Happy Anniversary: Radiohead, Pablo Honey
23 years ago today, Radiohead released Pablo Honey, an album which - when compared to the material they've been recording for the past few years - sounds almost absurdly mainstream in its musical approach, but that doesn't change what a revelation it was when it first arrived.
In the wake of releasing their Drill EP in May 1992, the members of Radiohead - Thom Yorke, Jonny Greenwood, Ed O'Brien, Colin Greenwood, and Phil Selway - decided to pursue Paul Q. Kolderie and Sean Slade, known for having helmed such bands as Buffalo Tom and Dinosaur Jr., to produce their debut full-length effort. Their collaboration started, however, with “Creep,” released as a single in September 1992. Per Kolderie, “Everyone who heard 'Creep just started going insane, so that's what got us the job doing the album.”
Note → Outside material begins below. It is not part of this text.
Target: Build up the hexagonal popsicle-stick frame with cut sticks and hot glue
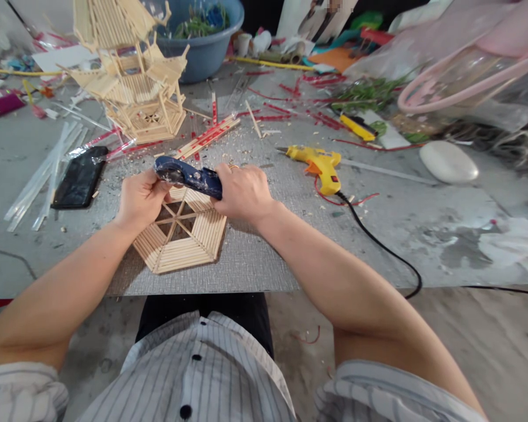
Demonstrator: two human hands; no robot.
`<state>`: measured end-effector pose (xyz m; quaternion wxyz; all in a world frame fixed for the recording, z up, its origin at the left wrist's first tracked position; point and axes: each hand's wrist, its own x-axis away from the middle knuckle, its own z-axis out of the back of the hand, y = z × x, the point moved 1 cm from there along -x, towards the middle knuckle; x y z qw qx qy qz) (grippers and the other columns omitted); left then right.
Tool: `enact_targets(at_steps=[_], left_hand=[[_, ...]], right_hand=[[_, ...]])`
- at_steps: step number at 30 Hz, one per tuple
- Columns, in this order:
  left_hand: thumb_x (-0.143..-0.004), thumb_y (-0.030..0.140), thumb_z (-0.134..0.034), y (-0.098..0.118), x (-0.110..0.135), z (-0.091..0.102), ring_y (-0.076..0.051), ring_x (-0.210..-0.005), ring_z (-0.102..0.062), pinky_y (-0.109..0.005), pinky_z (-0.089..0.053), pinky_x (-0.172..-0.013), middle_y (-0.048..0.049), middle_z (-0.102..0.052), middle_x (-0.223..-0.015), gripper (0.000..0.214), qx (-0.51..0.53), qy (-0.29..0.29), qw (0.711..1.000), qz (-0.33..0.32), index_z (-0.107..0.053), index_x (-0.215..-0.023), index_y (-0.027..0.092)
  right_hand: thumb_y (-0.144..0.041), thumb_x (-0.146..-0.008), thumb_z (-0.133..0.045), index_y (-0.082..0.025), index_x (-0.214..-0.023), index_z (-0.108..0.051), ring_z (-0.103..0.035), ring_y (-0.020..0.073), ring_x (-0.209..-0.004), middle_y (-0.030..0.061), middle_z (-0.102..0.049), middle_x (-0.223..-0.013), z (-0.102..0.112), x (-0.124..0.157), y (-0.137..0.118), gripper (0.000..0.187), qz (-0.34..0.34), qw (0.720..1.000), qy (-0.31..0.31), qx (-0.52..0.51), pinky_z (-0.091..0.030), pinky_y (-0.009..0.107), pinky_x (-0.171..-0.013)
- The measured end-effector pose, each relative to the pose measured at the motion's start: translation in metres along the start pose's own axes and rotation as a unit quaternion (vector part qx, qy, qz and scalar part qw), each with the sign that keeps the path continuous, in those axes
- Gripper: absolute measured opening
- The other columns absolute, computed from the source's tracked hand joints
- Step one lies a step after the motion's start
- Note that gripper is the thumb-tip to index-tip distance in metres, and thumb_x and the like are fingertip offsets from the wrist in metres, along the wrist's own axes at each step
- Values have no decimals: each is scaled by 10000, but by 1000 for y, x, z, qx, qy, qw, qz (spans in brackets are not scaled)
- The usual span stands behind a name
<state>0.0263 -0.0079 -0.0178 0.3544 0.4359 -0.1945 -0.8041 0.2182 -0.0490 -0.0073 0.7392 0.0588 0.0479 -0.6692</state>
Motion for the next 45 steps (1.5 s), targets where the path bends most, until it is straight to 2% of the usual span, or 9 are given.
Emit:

It's almost incomprehensible now to look back and recall that “Creep” was a miserable failure upon its original release, but Radiohead nonetheless moved forward with their album, recording the majority of it in the fall of 1992. The sessions were relatively speedy, due to how many times the band had already performed the songs in concert, but the results were spectacular.
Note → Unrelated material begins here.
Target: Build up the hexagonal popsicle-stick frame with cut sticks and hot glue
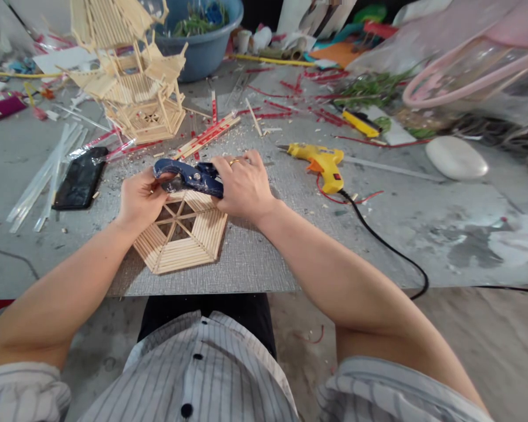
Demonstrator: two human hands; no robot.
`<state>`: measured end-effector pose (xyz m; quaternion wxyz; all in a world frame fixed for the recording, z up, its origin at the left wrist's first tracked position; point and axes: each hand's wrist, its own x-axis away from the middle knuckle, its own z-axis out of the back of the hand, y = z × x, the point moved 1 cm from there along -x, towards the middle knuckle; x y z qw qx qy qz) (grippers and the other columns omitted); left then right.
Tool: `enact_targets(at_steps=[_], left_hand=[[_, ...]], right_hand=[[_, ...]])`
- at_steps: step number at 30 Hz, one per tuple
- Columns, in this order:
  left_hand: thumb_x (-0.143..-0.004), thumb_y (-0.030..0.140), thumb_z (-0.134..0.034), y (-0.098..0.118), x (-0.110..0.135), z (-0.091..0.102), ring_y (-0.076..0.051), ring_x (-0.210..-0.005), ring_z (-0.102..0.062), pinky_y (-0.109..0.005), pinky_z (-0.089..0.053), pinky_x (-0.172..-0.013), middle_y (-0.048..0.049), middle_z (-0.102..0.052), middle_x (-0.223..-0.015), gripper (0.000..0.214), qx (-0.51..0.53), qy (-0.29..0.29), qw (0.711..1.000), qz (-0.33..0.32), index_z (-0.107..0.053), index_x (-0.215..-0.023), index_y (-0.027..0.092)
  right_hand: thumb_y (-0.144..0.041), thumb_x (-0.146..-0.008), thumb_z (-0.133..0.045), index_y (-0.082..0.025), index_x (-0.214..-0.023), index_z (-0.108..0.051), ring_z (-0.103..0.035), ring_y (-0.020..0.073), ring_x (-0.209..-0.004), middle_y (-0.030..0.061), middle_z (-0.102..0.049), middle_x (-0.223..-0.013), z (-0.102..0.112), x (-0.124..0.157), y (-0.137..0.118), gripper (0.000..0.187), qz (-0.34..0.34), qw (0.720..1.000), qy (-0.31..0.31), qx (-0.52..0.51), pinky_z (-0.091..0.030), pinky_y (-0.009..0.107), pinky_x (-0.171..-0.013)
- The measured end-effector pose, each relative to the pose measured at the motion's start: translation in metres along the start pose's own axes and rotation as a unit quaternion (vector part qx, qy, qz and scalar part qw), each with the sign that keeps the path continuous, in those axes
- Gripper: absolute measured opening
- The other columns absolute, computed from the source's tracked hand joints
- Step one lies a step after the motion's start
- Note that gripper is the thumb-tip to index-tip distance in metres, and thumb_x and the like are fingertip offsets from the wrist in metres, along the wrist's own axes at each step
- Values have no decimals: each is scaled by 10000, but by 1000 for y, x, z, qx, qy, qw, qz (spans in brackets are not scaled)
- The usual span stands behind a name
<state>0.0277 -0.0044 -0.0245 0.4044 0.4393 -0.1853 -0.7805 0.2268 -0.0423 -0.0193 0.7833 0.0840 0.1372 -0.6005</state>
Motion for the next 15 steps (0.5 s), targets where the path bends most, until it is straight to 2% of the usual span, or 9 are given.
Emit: enact_targets(at_steps=[10,15], left_hand=[[-743,268,-614,5,0,1,-144,-728,-658,-253,-507,-625,-8,-710,-733,80,38,-14,999,19,-636,-730,193],[-737,272,-615,3,0,-1,-138,-699,-645,-256,-505,-617,-7,-688,-708,92,53,-17,998,33,-612,-699,188]], right_hand=[[-302,-705,-525,-143,-1215,-494,-555,312,-943,144,-643,-1043,0,0,1,535,2,1000,-6,3,-267,469,-934],[-302,-710,-522,-128,-1227,-493,-552,311,-945,154,-635,-1067,0,0,0,546,0,1000,-12,-1,-265,466,-927]])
Critics may not have completely agreed with that assessment at the time, but they've come around over the years, at least for the most part. (There's a Grouchy Gus in every gang, you know.) Similarly, one can only imagine how sick the members of Radiohead have gotten of hearing drunken revelers screaming for “Creep” in the quieter moments of their concerts, but in 2010 Greenwood suggested that Pablo Honey has been somewhat underrated since its initial release, and he's not wrong. If you've not given it a spin in awhile, today's the perfect day to take a trip back in time and revisit it.